Um estudo científico intitulado “Identificação das rotas iniciais de importação e disseminação da Covid-19 no Brasil” mapeou as rotas de entrada do novo coronavírus no Brasil. Ele aponta que a entrada e a disseminação dele no País se deram após viagens internacionais e até mesmo em território nacional. A análise feita pelos pesquisadores concluiu que em 19 estados brasileiros, incluindo o Rio Grande do Norte, os primeiros casos da doença foram em pessoas com histórico de viagem internacional. Os pesquisadores sugerem que a falta de fiscalização nos aeroportos pode ter contribuído para a propagação da doença.
A pesquisa foi publicada na revista GeoSaberes, da Universidade Federal do Ceará (UFC). De acordo com o professor Marco Túlio Mendonça Diniz, do Programa de Pós-Graduação em Geografia do Campus da Universidade Federal do Rio Grande do Norte em Caicó, a ideia dos pesquisadores era realizar um estudo com o objetivo de analisar os dados epidemiológicos dos 27 Estados brasileiros, aliado às informações dos aeroportos e de transporte aéreo no país.
Os pesquisadores detalharam que 19 Estados (66,7%) tiveram os primeiros casos relacionados a pessoas com histórico de viagem internacional. No caso dos outros oito Estados (33,3%), a pesquisa constatou que os primeiros casos registrados aconteceram após viagens dentro do território brasileiro, como São Paulo (66,7%), Rio de Janeiro (22,2%) e Ceará (11,1%). A pesquisa também é assinada pelos pesquisadores Vitor Hugo Pereira, membro do Grupo de Pesquisa em Geoprocessamento e Geografia Física da UFRN; Glairton Rocha e Marcos Antônio Cavalcante, do Grupo Meio Ambiente e Desenvolvimento Sustentável do Instituto Federal do Piauí (IFPI).
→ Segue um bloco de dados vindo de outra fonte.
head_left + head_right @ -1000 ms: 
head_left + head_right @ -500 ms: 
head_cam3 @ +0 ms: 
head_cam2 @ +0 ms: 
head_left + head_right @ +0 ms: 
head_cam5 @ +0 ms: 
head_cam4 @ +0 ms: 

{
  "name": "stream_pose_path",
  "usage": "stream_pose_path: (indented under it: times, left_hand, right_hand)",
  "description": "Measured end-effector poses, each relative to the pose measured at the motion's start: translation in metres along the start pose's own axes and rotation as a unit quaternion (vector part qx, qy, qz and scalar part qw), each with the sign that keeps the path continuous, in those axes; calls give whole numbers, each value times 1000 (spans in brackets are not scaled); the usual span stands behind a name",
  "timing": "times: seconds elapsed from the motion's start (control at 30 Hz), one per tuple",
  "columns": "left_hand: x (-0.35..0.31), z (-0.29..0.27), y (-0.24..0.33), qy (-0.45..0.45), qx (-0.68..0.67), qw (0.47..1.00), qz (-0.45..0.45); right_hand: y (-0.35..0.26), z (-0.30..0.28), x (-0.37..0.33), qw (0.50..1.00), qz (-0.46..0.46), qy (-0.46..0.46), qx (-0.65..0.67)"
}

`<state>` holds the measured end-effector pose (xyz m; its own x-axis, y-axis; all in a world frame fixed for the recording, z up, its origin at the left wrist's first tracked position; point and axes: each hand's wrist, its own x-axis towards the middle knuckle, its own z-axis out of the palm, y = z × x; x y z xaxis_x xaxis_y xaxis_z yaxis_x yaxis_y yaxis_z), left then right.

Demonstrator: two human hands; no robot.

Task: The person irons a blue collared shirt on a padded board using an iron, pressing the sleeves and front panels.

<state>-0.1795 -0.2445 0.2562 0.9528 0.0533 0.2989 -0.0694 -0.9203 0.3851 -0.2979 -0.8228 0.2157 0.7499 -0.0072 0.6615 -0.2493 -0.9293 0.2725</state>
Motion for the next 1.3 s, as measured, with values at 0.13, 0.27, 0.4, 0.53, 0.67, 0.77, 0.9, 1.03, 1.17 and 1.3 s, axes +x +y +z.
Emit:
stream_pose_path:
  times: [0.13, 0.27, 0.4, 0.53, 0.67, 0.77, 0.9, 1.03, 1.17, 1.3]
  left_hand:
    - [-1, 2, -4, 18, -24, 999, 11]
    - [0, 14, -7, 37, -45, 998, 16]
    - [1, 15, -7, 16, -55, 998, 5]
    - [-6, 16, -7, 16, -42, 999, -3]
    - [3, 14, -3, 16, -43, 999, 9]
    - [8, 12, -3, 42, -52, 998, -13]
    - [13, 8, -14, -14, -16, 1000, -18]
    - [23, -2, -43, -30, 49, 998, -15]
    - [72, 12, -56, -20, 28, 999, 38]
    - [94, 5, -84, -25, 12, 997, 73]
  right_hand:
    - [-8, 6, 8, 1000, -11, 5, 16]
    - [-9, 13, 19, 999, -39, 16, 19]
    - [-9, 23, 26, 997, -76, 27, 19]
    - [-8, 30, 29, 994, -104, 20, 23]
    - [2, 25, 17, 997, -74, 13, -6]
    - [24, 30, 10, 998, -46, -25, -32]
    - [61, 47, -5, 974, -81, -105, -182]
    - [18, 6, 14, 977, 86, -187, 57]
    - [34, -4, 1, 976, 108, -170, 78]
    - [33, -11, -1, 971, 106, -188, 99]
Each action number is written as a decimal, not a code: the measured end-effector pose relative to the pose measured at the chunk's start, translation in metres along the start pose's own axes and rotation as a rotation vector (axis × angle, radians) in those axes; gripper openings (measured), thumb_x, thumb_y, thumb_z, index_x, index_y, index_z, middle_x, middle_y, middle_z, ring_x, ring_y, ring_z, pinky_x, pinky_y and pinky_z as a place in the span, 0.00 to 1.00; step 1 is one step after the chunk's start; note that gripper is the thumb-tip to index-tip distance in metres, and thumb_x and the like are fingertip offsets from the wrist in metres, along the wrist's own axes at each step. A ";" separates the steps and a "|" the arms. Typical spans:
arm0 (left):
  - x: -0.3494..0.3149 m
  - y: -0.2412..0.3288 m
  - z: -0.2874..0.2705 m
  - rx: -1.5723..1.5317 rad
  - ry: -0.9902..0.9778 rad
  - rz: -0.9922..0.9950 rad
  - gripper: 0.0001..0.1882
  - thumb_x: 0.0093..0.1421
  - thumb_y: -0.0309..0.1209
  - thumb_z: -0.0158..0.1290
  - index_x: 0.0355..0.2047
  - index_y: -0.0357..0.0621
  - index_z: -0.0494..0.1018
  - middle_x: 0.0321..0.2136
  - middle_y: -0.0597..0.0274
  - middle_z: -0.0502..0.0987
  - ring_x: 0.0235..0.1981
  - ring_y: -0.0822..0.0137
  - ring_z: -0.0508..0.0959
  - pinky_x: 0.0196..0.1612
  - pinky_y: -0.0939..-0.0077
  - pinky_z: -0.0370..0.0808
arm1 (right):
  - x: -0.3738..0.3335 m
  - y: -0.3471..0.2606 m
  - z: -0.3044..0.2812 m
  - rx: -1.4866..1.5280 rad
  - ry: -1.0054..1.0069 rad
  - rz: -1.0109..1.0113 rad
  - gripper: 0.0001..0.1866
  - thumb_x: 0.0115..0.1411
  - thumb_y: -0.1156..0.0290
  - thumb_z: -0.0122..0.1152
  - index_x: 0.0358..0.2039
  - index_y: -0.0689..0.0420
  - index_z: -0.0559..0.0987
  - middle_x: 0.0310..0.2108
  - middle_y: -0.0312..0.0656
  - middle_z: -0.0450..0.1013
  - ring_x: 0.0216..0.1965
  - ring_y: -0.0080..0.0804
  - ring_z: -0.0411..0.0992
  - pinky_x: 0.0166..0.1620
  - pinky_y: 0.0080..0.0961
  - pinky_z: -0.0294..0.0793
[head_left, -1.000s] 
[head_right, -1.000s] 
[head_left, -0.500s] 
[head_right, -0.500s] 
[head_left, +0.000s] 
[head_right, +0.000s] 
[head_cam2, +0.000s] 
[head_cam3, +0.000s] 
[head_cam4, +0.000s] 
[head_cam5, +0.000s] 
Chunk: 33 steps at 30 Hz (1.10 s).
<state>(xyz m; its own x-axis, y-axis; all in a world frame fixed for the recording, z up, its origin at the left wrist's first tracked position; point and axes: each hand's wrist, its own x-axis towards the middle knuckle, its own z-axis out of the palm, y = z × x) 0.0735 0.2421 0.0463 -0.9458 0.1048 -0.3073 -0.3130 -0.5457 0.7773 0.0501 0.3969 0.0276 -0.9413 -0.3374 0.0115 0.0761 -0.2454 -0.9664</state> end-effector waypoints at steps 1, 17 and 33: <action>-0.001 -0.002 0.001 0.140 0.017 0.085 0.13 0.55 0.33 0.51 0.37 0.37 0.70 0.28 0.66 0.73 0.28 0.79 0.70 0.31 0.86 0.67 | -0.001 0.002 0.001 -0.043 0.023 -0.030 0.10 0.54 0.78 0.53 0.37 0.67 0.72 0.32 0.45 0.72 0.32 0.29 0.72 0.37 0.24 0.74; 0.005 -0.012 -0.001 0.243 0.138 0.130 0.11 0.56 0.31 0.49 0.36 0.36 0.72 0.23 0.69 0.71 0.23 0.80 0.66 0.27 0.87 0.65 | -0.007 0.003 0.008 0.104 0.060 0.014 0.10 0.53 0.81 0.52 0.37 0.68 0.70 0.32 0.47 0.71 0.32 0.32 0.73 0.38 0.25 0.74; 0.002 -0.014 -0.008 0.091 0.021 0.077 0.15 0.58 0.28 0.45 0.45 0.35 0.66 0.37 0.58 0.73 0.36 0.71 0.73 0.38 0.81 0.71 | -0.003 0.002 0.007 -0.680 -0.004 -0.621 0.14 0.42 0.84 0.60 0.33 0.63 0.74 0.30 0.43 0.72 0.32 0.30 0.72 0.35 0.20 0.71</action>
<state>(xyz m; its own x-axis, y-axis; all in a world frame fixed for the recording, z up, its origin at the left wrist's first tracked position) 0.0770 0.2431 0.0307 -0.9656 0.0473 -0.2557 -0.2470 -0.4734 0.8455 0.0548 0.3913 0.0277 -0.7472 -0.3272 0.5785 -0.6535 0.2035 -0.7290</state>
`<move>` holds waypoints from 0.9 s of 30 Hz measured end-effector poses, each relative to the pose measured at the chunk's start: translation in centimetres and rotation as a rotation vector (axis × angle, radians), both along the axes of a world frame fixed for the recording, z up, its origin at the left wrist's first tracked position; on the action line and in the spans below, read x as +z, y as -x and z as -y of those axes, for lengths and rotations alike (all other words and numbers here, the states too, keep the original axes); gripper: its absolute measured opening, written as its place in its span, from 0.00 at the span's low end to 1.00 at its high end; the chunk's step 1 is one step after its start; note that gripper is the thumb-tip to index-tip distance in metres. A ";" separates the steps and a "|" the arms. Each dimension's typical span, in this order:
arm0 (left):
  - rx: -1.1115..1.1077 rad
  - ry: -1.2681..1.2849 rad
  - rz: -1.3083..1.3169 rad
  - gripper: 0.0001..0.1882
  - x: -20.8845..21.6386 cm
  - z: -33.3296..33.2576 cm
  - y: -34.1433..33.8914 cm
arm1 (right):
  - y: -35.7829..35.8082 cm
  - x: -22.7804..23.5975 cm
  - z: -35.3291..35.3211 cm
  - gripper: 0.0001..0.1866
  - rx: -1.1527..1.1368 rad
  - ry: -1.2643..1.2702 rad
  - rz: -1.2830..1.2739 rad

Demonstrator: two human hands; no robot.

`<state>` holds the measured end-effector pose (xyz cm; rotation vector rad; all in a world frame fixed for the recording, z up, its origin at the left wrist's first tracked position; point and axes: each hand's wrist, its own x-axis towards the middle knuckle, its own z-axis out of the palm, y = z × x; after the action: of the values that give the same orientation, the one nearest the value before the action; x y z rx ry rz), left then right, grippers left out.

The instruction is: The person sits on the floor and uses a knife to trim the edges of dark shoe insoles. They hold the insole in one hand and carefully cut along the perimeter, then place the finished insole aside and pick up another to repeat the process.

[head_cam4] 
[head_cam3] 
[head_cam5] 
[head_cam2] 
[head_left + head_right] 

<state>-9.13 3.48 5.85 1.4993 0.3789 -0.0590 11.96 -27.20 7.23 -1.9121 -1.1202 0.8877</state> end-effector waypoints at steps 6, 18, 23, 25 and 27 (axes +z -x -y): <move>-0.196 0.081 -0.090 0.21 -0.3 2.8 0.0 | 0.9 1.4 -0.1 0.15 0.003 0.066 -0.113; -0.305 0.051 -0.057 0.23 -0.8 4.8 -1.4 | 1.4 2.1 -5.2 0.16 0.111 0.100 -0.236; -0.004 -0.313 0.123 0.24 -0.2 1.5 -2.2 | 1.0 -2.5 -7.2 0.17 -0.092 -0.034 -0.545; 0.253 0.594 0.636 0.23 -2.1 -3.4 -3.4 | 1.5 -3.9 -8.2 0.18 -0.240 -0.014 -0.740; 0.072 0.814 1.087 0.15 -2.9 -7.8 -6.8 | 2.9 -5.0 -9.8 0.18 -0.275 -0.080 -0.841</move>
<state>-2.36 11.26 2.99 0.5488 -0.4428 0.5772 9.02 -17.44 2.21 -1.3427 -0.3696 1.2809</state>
“Concluímos que 90% dos casos que vieram do exterior vieram da Europa, principalmente da Itália, 57% veio de lá. Outros casos vieram dos Estados Unidos. Mas a maioria dos primeiros casos de coronavírus em cada Estado veio da Europa”, explicou o professor Marco Túlio Mendonça Diniz. Os pesquisadores observaram os primeiros casos de coronavírus em todos os Estados. O primeiro caso surgiu no dia 26 de fevereiro, em São Paulo, sendo um homem, 61 anos, com histórico de viagem a Itália. Menos de um mês depois, no dia 21 de março, Roraima registrava o primeiro caso e todas as unidades federativas do país possuíam ao menos um registro de coronavírus.
Na avaliação do professor Marco Túlio, o principal problema de gestão do poder público na pandemia do coronavírus foi o fato de não ter feito um fechamento dos aeroportos, além de “menosprezo” pela doença.
“O ideal seria ter fechado os aeroportos e logo que os primeiros casos viessem, porque se os aeroportos estavam fechados, se viessem, seriam dos países vizinhos. Todos os primeiros casos de todos os Estados vieram por aeroportos. A maior parte de voos internacionais e outros que foram de contágio comunitário no próprio país também foram por aeroportos. É algo que outros países fizeram. Como o país é o epicentro, vários países não aceitam voos do Brasil hoje”, declarou o estudioso.